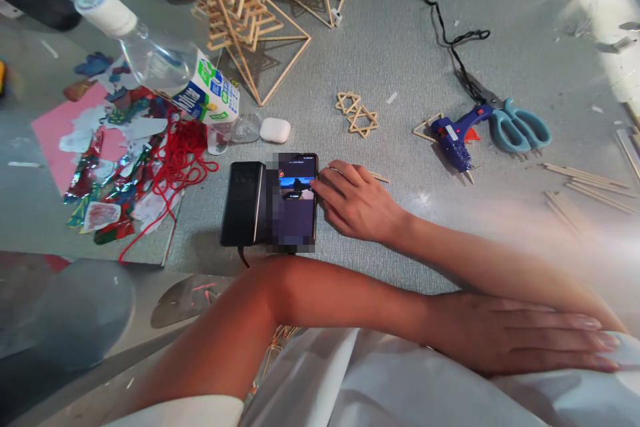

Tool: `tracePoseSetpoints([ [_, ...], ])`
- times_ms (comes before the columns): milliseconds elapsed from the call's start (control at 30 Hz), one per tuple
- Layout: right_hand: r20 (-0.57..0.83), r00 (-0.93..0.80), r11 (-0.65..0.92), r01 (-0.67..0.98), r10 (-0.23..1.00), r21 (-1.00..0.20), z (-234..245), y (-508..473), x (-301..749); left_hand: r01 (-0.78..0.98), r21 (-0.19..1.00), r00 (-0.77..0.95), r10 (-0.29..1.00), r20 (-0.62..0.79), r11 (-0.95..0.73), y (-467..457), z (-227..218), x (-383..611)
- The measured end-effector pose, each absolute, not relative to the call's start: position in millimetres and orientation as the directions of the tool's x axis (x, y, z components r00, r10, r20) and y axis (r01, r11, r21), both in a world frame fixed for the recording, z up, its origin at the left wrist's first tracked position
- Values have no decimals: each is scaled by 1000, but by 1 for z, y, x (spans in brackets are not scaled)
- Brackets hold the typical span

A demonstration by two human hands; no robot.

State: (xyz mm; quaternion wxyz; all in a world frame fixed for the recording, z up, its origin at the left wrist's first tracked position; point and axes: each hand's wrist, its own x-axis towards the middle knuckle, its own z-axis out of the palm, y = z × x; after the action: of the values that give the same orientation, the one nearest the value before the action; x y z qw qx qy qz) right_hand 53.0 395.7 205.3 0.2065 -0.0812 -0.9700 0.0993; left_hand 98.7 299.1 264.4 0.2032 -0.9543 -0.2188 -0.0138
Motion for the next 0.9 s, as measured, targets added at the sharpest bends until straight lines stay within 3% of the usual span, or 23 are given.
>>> tracePoseSetpoints([
  [100,380,-903,966,116,199,-230,206,396,53,510,-163,811,408,419,-845,300,255,101],
  [133,378,-904,965,115,200,-235,206,396,53,514,-153,800,407,440,-844,300,252,102],
  [333,376,-906,967,109,192,-231,205,397,53,559,-200,794,449,410,-805,295,251,105],
  [467,368,-911,970,114,188,-214,205,396,53,544,-292,822,430,374,-787,294,255,105],
  [633,378,-906,969,114,192,-219,205,396,53,532,-224,831,451,326,-817,293,249,111],
  [767,373,-907,966,117,198,-230,206,397,53,561,-237,808,463,364,-793,293,249,109],
  [867,408,-898,979,98,166,-181,208,396,53,519,-228,820,405,404,-824,297,259,102],
  [900,430,-893,985,70,132,-155,209,394,54,503,-216,838,411,358,-837,299,263,101],
])
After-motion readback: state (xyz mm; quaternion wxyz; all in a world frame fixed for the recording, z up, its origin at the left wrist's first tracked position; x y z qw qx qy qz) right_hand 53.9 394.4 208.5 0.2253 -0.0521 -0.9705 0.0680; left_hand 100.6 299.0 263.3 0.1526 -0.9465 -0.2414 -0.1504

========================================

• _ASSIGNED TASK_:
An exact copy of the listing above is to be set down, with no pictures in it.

• _SOLUTION TO THE PROBLEM_:
Tool: `tracePoseSetpoints([ [_, ...], ])`
- times_ms (comes before the columns): milliseconds elapsed from the call's start (control at 30 Hz), one per tuple
- Layout: right_hand: r20 (-0.57..0.83), r00 (-0.93..0.80), r11 (-0.65..0.92), r01 (-0.67..0.98), r10 (-0.23..1.00), r21 (-1.00..0.20), z (-234..245), y (-508..473), x (-301..749); left_hand: r01 (-0.78..0.98), r21 (-0.19..1.00), r00 (-0.77..0.95), r10 (-0.29..1.00), r20 (-0.62..0.79), r11 (-0.95..0.73), y (-467..457), z (-227..218), x (-383..611)
- The measured end-effector pose, each absolute, not relative to the call's start: position in millimetres and orientation as the directions of the tool's x axis (x, y, z components r00, r10, r20) and y axis (r01, r11, r21), both in a world frame fixed for the recording, z up, its origin at the left wrist's first tracked position
- Values have no decimals: each is scaled by 1000, but by 1 for z, y, x (spans in brackets are not scaled)
- Brackets hold the typical span

A demonstration by two human hands; no robot.

State: (xyz mm; quaternion wxyz; all in a world frame fixed for the recording, z up, its origin at the left wrist's first tracked position; point and axes: each hand's wrist, its own x-axis towards the middle knuckle, its own z-axis out of the palm, y = z × x; after the action: of the values that give the same orientation, the one nearest the value before the action; x y z qw qx qy qz) right_hand 53.0 395.7 205.3 0.2065 -0.0812 -0.9700 0.0993; left_hand 98.7 299.1 264.4 0.2032 -0.9543 -0.2188 -0.0138
Motion for the next 0.9 s, as measured, targets added at the sharpest bends until straight lines stay within 3% of the usual span, or 23 are given.
>>> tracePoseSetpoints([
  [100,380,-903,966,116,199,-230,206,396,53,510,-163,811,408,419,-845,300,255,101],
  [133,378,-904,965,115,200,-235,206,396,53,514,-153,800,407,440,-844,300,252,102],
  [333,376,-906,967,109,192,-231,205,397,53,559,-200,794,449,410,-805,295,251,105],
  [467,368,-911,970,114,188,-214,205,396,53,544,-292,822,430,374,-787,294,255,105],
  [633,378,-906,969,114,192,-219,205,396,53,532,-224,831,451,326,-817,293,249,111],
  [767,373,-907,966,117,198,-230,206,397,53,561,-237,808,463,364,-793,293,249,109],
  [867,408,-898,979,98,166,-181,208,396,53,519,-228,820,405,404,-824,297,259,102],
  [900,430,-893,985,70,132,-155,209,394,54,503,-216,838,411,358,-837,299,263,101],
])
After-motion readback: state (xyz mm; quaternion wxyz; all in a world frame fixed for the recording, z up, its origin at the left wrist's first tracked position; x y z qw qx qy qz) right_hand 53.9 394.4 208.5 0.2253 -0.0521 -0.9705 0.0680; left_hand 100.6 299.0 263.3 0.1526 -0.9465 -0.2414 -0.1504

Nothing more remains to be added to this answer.